TASK REQUIREMENTS: Search the listing below for the string "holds" and show each line that contains it.

Top of DATA FOR THIS EXERCISE

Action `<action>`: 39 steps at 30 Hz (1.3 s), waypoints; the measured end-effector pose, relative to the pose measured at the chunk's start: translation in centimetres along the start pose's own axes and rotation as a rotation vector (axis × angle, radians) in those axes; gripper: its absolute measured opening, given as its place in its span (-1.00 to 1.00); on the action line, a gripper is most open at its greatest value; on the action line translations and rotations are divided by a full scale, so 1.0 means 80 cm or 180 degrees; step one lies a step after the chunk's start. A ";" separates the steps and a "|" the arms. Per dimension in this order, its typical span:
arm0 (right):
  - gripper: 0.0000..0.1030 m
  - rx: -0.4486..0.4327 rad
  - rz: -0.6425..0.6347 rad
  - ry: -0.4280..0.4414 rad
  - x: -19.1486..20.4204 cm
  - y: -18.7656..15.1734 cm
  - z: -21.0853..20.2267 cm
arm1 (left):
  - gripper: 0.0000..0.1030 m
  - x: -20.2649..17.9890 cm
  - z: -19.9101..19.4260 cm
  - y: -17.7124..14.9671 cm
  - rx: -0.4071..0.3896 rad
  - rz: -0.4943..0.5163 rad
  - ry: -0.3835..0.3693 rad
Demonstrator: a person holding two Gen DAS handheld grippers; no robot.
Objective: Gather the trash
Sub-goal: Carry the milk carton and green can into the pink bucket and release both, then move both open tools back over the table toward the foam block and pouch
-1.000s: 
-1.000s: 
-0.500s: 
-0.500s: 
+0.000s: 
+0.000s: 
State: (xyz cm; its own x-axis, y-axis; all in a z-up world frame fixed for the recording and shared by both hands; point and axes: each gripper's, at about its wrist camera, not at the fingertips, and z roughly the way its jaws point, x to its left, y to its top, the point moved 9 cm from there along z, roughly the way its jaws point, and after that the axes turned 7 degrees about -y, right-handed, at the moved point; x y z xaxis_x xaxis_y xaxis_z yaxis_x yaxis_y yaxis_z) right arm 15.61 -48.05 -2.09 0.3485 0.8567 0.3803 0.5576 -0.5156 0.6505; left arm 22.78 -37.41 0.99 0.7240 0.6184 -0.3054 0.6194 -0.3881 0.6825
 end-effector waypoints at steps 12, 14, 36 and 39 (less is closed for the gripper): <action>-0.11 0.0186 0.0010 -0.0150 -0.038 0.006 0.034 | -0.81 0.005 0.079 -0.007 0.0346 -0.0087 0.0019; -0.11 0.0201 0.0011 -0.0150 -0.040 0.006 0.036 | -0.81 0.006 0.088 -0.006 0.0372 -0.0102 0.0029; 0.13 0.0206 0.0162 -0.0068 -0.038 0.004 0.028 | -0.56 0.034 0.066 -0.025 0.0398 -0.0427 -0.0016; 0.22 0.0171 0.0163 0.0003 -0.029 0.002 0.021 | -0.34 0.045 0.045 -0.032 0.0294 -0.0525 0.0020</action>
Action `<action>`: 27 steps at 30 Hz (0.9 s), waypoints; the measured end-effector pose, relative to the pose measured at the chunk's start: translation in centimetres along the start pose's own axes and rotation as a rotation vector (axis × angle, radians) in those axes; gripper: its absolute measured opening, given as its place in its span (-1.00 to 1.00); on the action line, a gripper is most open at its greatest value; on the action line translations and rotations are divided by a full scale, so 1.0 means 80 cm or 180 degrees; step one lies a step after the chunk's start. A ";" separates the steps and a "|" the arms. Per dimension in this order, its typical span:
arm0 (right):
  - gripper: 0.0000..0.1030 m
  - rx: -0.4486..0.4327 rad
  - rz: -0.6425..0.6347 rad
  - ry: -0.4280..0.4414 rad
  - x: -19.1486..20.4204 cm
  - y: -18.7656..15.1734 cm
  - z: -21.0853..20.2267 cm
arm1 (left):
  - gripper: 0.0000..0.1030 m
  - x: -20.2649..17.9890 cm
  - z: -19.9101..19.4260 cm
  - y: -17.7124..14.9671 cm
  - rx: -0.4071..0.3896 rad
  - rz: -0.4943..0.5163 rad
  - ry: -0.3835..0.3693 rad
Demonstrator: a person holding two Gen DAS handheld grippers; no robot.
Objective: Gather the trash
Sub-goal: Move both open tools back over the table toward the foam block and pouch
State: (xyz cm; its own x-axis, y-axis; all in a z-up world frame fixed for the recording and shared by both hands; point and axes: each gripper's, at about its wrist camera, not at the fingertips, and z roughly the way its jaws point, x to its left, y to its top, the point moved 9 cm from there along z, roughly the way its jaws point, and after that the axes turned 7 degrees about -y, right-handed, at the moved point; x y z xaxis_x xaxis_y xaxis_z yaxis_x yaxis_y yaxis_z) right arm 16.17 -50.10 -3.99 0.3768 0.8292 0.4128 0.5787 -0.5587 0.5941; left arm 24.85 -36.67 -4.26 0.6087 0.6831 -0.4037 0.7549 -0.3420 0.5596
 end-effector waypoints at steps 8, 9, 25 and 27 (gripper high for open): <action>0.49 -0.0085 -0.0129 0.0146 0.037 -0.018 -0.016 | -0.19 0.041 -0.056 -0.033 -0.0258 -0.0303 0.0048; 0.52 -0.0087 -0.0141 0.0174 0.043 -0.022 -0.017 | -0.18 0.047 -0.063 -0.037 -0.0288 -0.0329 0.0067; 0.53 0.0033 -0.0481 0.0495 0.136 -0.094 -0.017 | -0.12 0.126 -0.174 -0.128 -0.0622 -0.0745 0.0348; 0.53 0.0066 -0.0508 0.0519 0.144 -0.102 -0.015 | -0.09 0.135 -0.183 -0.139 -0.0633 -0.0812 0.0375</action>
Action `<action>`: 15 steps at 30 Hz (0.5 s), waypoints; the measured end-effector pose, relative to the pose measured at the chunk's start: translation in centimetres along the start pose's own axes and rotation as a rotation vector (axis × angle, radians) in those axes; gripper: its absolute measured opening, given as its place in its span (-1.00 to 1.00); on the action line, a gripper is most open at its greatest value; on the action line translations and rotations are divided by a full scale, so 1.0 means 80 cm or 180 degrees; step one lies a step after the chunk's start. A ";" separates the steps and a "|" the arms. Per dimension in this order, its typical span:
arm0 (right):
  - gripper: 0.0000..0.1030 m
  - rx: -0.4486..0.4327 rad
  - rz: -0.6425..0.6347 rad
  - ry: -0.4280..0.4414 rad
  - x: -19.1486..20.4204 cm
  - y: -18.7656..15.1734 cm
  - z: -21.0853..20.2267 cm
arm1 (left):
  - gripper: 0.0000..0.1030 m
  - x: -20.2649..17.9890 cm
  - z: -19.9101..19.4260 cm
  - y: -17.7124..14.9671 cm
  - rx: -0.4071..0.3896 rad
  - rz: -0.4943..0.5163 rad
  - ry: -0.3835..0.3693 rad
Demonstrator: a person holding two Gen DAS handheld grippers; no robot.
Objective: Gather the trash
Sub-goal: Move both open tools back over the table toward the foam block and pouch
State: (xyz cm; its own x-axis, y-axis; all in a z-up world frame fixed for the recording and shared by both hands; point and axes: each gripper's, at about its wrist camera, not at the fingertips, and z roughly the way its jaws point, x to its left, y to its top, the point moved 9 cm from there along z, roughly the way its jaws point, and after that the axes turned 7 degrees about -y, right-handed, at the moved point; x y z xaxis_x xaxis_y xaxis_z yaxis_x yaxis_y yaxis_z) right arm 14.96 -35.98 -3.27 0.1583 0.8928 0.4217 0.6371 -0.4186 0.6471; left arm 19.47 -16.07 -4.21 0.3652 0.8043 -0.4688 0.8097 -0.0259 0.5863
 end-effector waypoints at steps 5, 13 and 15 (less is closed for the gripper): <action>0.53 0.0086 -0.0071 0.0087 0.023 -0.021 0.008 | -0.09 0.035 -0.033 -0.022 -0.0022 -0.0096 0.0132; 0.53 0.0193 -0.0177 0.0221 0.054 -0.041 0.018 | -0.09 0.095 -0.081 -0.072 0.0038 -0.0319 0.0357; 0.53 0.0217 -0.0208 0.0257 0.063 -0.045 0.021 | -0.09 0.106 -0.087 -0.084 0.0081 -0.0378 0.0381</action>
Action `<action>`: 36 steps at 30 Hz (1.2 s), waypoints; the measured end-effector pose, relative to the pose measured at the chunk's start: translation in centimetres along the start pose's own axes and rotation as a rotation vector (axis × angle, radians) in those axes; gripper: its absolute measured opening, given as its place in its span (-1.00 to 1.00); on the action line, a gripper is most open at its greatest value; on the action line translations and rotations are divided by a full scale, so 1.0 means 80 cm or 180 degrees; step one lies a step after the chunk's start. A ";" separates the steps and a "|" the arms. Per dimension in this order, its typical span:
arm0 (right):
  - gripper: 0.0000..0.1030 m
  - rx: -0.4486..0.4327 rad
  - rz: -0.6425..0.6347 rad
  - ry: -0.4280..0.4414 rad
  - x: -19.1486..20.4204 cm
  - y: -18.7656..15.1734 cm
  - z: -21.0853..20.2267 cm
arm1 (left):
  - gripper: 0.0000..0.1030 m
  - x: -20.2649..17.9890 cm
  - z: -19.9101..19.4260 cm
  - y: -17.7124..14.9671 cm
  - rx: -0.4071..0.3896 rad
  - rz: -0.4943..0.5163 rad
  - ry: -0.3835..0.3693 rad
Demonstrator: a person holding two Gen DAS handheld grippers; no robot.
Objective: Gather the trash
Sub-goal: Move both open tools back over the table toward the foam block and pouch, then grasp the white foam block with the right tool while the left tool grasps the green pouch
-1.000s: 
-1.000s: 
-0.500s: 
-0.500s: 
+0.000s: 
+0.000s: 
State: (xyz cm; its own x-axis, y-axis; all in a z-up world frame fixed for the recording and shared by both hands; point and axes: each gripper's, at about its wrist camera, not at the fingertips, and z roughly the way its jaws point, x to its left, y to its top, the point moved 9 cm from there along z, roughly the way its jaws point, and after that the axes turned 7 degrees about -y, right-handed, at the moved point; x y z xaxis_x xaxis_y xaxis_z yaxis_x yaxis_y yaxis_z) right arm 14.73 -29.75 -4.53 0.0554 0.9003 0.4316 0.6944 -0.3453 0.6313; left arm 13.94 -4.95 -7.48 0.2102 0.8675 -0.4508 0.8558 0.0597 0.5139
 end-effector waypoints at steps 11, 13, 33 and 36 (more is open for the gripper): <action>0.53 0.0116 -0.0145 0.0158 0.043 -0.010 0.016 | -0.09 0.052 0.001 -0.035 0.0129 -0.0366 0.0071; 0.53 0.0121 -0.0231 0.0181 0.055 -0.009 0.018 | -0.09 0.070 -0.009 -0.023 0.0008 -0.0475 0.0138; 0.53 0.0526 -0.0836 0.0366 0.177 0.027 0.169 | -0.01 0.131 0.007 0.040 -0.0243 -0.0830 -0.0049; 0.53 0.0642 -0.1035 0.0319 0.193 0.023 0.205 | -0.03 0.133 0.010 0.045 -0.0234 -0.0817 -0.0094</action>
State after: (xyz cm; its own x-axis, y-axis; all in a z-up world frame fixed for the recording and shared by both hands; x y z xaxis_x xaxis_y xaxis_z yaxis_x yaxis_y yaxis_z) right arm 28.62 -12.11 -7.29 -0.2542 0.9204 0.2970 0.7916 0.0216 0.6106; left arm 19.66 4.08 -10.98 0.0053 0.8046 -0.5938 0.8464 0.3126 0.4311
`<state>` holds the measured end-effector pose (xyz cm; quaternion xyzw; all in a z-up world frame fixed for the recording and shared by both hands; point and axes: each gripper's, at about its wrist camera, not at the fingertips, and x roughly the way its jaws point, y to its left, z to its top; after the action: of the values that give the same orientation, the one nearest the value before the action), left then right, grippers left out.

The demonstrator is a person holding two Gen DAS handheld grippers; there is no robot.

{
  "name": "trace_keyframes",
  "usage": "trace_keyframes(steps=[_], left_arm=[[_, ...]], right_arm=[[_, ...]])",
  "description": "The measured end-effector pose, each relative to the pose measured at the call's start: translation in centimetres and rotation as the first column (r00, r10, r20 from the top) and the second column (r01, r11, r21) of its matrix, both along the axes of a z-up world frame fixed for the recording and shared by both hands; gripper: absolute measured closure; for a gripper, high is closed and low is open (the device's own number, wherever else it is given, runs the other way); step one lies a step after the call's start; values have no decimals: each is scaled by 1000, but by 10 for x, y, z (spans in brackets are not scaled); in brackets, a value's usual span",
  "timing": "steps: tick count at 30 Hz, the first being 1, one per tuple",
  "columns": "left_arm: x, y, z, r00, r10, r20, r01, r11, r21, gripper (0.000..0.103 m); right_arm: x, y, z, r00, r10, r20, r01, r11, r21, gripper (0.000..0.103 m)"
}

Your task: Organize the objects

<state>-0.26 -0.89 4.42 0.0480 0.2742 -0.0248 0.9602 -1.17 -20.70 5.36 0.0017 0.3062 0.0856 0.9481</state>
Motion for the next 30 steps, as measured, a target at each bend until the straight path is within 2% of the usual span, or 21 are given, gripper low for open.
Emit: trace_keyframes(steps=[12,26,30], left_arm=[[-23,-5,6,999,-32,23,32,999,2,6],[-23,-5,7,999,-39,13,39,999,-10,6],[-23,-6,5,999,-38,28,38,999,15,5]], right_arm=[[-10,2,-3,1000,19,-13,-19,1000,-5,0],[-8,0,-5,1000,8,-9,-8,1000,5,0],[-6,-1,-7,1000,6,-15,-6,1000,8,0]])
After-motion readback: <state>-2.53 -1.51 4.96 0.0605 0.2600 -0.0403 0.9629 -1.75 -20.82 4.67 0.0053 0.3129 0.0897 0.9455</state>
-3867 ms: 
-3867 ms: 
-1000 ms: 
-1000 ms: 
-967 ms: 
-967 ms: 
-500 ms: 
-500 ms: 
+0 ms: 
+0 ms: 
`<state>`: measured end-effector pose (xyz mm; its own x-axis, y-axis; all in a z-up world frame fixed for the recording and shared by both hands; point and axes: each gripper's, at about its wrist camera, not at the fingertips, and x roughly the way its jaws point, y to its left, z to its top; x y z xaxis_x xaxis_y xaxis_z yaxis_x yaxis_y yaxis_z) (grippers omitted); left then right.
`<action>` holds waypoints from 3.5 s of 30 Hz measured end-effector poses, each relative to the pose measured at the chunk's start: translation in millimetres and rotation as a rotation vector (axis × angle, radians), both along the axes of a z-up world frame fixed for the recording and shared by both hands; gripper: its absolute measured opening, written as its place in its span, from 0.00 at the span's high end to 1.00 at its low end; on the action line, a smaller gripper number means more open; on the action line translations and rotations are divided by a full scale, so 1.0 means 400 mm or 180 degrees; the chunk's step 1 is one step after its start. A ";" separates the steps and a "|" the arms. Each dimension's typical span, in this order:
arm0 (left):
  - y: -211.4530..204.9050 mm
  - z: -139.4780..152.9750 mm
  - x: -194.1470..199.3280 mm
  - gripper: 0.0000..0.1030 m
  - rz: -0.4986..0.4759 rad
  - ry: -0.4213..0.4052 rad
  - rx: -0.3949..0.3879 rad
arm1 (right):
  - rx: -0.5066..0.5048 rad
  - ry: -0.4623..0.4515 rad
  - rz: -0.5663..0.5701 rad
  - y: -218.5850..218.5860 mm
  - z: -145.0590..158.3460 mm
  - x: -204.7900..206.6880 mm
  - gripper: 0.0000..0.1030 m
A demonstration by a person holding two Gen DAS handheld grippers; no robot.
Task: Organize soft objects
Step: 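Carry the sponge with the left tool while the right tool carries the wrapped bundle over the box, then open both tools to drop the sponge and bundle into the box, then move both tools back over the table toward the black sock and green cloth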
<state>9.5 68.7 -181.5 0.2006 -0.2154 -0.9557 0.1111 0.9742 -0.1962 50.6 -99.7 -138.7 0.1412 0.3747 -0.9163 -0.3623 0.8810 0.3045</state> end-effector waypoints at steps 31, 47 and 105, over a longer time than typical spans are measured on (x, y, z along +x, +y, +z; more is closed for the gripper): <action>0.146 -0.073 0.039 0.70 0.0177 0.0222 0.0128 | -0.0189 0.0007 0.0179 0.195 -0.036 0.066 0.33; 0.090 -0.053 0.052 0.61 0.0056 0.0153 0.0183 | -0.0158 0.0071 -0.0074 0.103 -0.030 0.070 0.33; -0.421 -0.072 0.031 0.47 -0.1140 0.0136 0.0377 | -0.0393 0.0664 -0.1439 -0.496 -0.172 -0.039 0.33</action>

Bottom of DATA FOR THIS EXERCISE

EXERCISE OUTPUT:
`<state>` holds the measured end-effector pose (xyz cm; quaternion xyzw; all in a z-up world frame fixed for the recording and shared by both hands; point and axes: each gripper's, at about its wrist camera, not at the fingertips, and x roughly the way its jaws point, y to its left, z to its top; after the action: of the values that give the same orientation, the one nearest the value before the action), left then right, grippers left out.
`<action>` holds waypoints from 3.5 s of 30 Hz measured end-effector poses, each relative to the pose measured at the chunk's start: translation in millimetres and rotation as a rotation vector (axis × angle, radians), both along the axes of a z-up world frame fixed for the recording and shared by both hands; gripper: its absolute measured opening, written as its place in its span, from 0.00 at the span's high end to 1.00 at its low end; on the action line, a smaller gripper number means more open; on the action line translations and rotations are divided by a full scale, so 1.0 means 400 mm or 180 degrees; the chunk's step 1 is one step after its start. A ";" separates the steps and a "|" the arms. Each dimension's typical span, in this order:

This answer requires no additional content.